In runs that reproduced the issue, the core issue was related to system config settings.

FI_PROVIDER=tcp mpirun -n 1792 -ppn 128 -f ~/hosts IMB-MPI1 pingpong

These were the system configuration values that I needed to adjust.

net.ipv4.tcp_syncookies = 0 net.core.somaxconn = 8192 net.core.netdev_max_backlog = 4096 net.ipv4.tcp_max_syn_backlog = 8192

/etc/security/limits.conf

To run at 2688 ranks (192 per node), I used a custom version of libfabric:

> diff --git a/prov/tcp/src/tcpx_ep.c b/prov/tcp/src/tcpx_ep.c index 4e8d8da..40ff0f9
> 100644
> --- a/prov/tcp/src/tcpx_ep.c
> +++ b/prov/tcp/src/tcpx_ep.c
> @@ -666,7 +666,7 @@ static int tcpx_pep_listen(struct fid_pep *pep)
> 
>         tcpx_pep = container_of(pep,struct tcpx_pep, util_pep.pep_fid);
> 
> -       if (listen(tcpx_pep->sock, SOMAXCONN)) {
> +       if (listen(tcpx_pep->sock, 4096)) {
>                 FI_WARN(&tcpx_prov, FI_LOG_EP_CTRL,
>                         "socket listen failed\n");
>                 return -ofi_sockerr();

The patch above has been merged into master.

shefty commented 4 years ago

There were 2 different deadlock issues found in the tcp provider, which are now fixed in the upstream master.

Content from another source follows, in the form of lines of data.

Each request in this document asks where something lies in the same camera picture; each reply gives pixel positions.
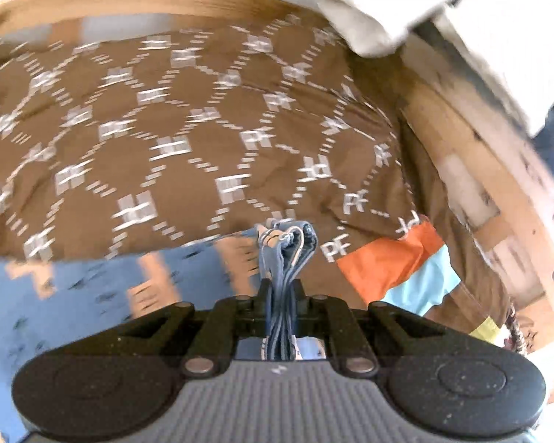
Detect braided cord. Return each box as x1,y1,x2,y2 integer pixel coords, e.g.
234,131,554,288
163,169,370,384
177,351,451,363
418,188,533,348
502,311,528,357

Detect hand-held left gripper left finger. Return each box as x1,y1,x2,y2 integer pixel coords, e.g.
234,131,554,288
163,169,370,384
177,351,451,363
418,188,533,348
115,281,278,374

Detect white hanging garment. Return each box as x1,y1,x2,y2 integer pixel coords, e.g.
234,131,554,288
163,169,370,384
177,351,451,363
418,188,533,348
295,0,554,138

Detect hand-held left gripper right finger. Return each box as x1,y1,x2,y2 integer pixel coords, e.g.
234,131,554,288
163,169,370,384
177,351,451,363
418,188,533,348
286,281,449,374

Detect brown patterned colourful bedsheet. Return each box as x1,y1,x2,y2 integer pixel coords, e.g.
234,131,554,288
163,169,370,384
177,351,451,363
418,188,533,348
0,21,513,347

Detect wooden bed frame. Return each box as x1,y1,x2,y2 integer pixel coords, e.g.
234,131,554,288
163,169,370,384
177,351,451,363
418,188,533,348
0,0,554,404

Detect blue pants with orange cars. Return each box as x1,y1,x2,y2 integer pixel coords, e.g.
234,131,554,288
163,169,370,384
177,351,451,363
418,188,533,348
0,222,328,443

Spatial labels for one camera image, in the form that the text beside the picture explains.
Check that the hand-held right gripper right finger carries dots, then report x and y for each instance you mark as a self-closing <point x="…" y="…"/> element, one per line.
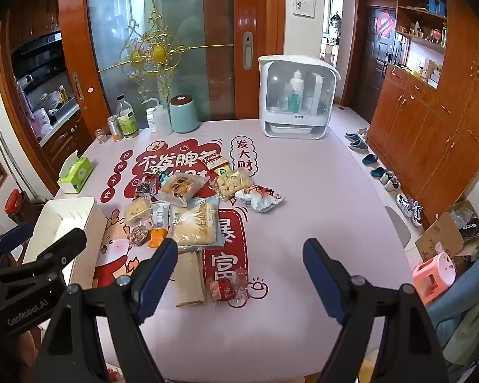
<point x="323" y="279"/>

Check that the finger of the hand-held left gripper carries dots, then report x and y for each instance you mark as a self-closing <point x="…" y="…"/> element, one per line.
<point x="12" y="237"/>
<point x="70" y="239"/>

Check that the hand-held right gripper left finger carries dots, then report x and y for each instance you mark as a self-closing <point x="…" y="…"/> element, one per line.
<point x="159" y="275"/>

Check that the white plastic bin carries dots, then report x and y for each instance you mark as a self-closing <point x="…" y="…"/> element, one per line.
<point x="84" y="215"/>

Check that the long beige snack packet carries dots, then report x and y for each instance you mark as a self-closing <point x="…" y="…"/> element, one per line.
<point x="189" y="279"/>

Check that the orange snack packet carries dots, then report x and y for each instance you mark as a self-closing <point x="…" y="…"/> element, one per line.
<point x="157" y="238"/>

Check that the mixed nuts packet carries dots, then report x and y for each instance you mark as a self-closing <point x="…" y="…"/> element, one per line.
<point x="137" y="237"/>

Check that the large pale cracker bag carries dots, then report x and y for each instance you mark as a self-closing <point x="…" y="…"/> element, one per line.
<point x="195" y="223"/>

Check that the round red pastry packet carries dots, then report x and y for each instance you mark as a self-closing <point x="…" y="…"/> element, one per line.
<point x="223" y="289"/>

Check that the round pastry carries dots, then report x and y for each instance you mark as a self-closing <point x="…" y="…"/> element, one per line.
<point x="137" y="211"/>

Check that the white and red snack packet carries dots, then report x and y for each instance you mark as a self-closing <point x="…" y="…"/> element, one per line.
<point x="261" y="199"/>

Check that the clear bag of pale puffs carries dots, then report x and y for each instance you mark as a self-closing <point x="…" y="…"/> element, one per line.
<point x="231" y="183"/>

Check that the small grey snack packet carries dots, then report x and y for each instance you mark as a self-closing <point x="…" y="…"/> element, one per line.
<point x="160" y="215"/>

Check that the green tissue box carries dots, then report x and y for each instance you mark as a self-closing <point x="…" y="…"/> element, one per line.
<point x="78" y="171"/>

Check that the long metal pole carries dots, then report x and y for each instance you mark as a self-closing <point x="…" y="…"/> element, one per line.
<point x="10" y="155"/>

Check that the dark snack packet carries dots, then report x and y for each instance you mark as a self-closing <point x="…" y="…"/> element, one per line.
<point x="145" y="190"/>

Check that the tan biscuit packet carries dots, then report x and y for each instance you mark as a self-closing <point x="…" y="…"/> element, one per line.
<point x="179" y="188"/>

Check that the wooden kitchen cabinet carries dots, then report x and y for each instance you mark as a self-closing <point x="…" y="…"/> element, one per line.
<point x="64" y="139"/>

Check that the small glass jar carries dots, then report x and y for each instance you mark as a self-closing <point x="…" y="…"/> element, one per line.
<point x="101" y="135"/>

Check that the pink plastic stool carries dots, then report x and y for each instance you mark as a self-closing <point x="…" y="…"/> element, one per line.
<point x="435" y="277"/>

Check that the row of shoes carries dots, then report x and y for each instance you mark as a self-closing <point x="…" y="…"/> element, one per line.
<point x="391" y="181"/>

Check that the orange filled jar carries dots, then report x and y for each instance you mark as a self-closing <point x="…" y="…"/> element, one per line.
<point x="115" y="129"/>

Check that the cardboard box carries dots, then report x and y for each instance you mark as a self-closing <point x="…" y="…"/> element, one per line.
<point x="439" y="235"/>

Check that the red label cookie packet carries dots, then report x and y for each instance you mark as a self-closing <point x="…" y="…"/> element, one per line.
<point x="213" y="162"/>

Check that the glass bottle with green label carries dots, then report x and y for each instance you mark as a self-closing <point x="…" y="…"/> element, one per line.
<point x="127" y="121"/>

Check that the blue chair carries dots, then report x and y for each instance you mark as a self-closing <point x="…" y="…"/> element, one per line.
<point x="463" y="299"/>

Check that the white pill bottle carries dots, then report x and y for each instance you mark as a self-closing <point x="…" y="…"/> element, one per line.
<point x="151" y="120"/>

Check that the yellow drink bottle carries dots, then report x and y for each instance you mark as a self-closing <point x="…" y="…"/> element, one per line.
<point x="64" y="94"/>

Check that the white squeeze bottle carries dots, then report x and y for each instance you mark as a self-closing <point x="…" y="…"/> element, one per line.
<point x="163" y="121"/>

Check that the clear plastic container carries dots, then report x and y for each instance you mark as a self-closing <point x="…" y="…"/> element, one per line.
<point x="299" y="123"/>

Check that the teal canister with brown lid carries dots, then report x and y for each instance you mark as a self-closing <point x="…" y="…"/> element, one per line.
<point x="184" y="115"/>

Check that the wooden shoe cabinet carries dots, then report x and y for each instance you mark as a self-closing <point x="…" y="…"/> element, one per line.
<point x="431" y="127"/>

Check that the frosted glass sliding door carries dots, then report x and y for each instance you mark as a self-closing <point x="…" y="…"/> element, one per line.
<point x="191" y="68"/>

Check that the dark entrance door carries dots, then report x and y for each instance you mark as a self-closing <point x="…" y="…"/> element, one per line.
<point x="373" y="68"/>

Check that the red door decoration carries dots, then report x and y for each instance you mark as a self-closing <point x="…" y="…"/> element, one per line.
<point x="385" y="22"/>

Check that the white wall switch panel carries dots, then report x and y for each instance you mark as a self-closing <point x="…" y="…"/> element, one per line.
<point x="304" y="6"/>

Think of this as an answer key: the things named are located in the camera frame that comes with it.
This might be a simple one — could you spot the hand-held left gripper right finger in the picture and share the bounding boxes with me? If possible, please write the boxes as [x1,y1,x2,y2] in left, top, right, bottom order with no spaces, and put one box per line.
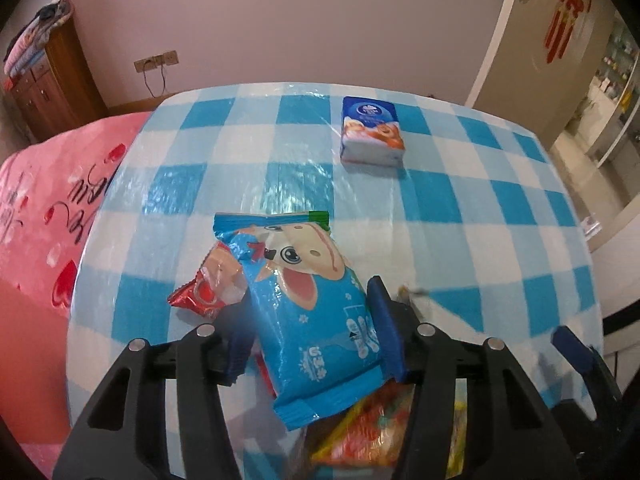
[366,276,576,480]

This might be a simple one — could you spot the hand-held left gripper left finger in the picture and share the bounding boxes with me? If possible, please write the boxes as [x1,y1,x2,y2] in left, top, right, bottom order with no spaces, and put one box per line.
[52,305,256,480]

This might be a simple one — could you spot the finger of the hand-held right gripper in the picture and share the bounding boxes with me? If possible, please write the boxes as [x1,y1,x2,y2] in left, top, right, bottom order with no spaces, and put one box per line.
[551,325,623,411]

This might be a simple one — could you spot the red snack packet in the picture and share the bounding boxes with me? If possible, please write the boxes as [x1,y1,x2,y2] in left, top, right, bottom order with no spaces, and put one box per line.
[167,240,251,320]

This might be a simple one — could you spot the blue cartoon snack bag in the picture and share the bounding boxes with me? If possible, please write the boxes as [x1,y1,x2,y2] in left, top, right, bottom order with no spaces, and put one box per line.
[213,210,388,431]

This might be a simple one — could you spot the orange yellow snack packet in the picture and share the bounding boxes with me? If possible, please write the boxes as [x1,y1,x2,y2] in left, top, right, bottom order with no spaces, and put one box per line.
[310,380,468,478]

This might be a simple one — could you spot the blue tissue pack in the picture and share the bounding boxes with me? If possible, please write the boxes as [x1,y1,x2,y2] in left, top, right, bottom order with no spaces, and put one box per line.
[339,96,405,168]

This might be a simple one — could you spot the red plastic bin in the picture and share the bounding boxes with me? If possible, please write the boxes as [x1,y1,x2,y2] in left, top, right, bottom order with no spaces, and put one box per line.
[0,265,76,453]

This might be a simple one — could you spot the blue checked tablecloth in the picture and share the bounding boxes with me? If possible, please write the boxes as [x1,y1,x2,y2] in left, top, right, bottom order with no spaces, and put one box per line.
[65,82,606,480]

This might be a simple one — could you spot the pink printed blanket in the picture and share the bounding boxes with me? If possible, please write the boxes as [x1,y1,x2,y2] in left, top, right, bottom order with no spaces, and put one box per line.
[0,111,153,480]

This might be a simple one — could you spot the white display cabinet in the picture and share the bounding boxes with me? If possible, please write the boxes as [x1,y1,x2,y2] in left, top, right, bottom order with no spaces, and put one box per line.
[585,15,640,161]

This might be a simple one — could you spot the white door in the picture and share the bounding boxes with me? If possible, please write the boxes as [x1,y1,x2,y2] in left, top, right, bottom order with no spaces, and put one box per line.
[465,0,616,151]

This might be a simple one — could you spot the brown wooden cabinet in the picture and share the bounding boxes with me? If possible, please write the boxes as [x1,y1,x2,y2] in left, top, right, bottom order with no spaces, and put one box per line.
[9,12,108,143]

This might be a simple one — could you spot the red hanging decoration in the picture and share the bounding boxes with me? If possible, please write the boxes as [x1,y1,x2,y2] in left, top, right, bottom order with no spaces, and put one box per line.
[542,0,598,63]

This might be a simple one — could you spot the pile of folded blankets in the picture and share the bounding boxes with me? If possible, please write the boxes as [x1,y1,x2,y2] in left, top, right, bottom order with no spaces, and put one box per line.
[2,0,73,78]

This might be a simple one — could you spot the thin black cable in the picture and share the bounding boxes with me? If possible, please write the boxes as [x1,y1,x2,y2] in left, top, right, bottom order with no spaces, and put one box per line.
[142,62,168,98]

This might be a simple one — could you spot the wall socket panel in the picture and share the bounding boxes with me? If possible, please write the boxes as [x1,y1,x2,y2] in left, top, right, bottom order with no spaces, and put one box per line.
[134,50,180,73]

Without those fixes, it's possible for tcp to hang, particularly when a connection is being shutdown by a peer. You would need a custom build of libfabric (for now) to see if it addresses the issue here.

Although the deadlock is possible and reproducible on other apps, I'm not aware of it occurring with MPI. It is possible however.

github-actions[bot] commented 3 years ago

There has been no activity on this issue for more than 360 days. Marking it stale.